A cropped close-up of a pile of coffee beans.

The compositional nature of intelligence

Imagine if you had to learn how to chop, peel and stir all over again every time you wanted to learn a new recipe. In many machine learning systems, agents often have to learn entirely from scratch when faced with new challenges. It’s clear, however, that people learn more efficiently than this: they can combine abilities previously learned. In the same way that a finite dictionary of words can be reassembled into sentences of near infinite meanings, people repurpose and re-combine skills they already possess in order to tackle novel challenges.

In nature, learning arises as an animal explores and interacts with its environment in order to gather food and other rewards. This is the paradigm captured by reinforcement learning (RL): interactions with the environment reinforce or inhibit particular patterns of behavior depending on the resulting reward (or penalty). Recently, the combination of RL with deep learning has led to impressive results, such as agents that can learn how to play boardgames like Go and chess, the full spectrum of Atari games, as well as more modern, difficult video games like Dota and StarCraft II.

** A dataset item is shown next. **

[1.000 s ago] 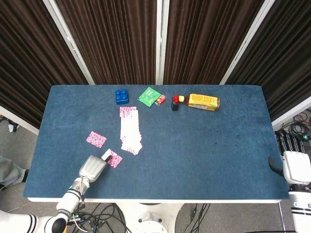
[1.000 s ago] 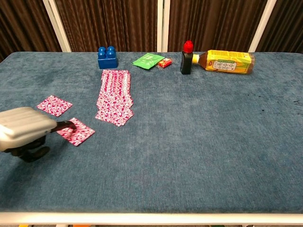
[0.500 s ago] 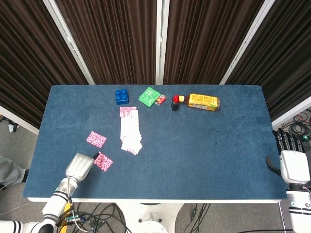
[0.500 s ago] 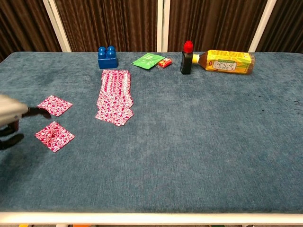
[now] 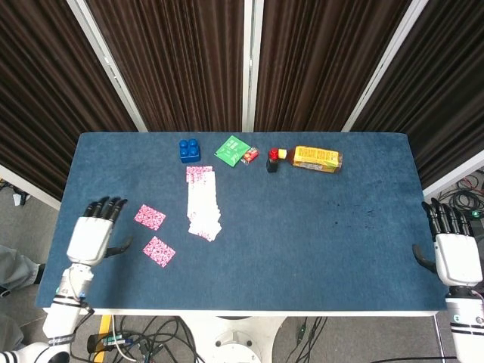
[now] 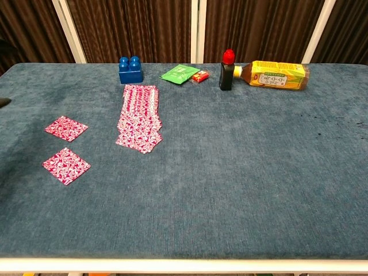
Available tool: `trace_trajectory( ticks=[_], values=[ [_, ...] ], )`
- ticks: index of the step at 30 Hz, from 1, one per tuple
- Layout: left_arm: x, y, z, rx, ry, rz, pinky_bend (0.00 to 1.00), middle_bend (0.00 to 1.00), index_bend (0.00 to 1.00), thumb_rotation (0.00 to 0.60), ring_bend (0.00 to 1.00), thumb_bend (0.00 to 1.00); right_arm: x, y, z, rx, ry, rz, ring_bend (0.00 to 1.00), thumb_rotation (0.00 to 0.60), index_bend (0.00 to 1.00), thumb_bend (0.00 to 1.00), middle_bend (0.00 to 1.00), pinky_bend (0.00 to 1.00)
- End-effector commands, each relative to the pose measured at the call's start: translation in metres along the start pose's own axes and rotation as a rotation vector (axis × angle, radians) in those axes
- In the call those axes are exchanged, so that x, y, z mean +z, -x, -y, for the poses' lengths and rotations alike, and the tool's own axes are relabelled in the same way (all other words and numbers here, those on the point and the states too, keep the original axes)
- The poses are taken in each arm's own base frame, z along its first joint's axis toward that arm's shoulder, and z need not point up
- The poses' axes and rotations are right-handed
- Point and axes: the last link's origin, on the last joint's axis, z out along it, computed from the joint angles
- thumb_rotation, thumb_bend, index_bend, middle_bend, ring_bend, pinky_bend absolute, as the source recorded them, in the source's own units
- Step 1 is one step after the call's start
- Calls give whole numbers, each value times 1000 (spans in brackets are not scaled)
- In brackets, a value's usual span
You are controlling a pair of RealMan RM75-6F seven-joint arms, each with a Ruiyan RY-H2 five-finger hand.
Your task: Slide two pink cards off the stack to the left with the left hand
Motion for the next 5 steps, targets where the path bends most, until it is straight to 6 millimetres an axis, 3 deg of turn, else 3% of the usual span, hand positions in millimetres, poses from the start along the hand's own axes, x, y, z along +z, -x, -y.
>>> trace_trajectory(
  ticks=[1, 5],
  values=[
    [-14, 0, 18, 13, -42, -4, 1, 0, 123, 268, 0, 156, 0, 0, 0, -5, -4, 1, 0, 600, 0, 197, 0, 0],
    [-23, 1, 31, 11, -85, 19, 0, 0, 123, 268, 0, 156, 0, 3, 3, -1, -7, 5, 0, 600, 0, 196, 0, 0]
  ],
)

A major limitation in RL is that current methods require vast amounts of training experience. For example, in order to learn how to play a single Atari game, an RL agent typically consumes an amount of data corresponding to several weeks of uninterrupted playing. A study led by researchers at MIT and Harvard indicated that in some cases, humans are able to reach the same performance level in just fifteen minutes of play.

One possible reason for this discrepancy is that, unlike humans, RL agents usually learn a new task from scratch. We would like our agents to leverage knowledge acquired in previous tasks to learn a new task more quickly, in the same way that a cook will have an easier time learning a new recipe than someone who has never prepared a dish before. In an article recently published in the Proceedings of the National Academy of Sciences (PNAS), we describe a framework aimed at endowing our RL agents with this ability.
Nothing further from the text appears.